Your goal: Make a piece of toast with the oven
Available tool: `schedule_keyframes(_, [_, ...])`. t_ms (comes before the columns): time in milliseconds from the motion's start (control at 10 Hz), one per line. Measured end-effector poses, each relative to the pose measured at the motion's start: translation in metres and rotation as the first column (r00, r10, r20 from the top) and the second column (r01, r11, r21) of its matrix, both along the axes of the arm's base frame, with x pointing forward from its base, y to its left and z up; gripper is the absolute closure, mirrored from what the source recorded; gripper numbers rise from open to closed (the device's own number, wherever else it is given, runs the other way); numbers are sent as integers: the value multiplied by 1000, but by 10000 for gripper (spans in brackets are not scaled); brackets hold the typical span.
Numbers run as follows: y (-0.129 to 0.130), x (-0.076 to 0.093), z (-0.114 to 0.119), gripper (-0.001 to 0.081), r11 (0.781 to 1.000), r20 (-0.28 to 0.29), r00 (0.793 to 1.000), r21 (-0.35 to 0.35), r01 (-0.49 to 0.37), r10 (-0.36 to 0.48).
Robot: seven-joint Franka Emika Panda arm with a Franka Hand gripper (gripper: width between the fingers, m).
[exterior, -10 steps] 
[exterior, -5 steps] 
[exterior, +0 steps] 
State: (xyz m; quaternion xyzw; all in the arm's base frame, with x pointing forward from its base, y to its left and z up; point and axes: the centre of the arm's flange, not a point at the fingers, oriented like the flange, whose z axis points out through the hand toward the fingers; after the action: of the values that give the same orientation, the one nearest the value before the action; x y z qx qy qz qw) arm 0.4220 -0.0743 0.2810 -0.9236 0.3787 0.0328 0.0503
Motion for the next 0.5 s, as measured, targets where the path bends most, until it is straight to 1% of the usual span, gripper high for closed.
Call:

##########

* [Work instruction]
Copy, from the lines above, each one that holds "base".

* [Reply to the task]
Available tool: `schedule_keyframes(_, [_, ...])`. t_ms (comes before the columns): time in milliseconds from the motion's start (control at 10 Hz), one per line. Measured end-effector poses, each relative to the pose measured at the motion's start: translation in metres and rotation as the first column (r00, r10, r20 from the top) and the second column (r01, r11, r21) of its matrix, both along the axes of the arm's base frame, with x pointing forward from its base, y to its left and z up; gripper is the absolute closure, mirrored from what the source recorded; gripper numbers rise from open to closed (the device's own number, wherever else it is given, runs the other way); numbers are sent as integers: the value multiplied by 1000, but by 10000 for gripper (spans in brackets are not scaled); brackets hold the typical span.
State: (xyz m; quaternion xyzw; all in the arm's base frame, with x pointing forward from its base, y to its left and z up; point and axes: the centre of the arm's flange, not a point at the fingers, oriented like the flange, whose z axis points out through the hand toward the fingers; after the action: of the values that give the same orientation, the one nearest the value before the action; x y z qx qy qz qw) arm 0.4220 -0.0743 0.2810 -0.9236 0.3787 0.0328 0.0503

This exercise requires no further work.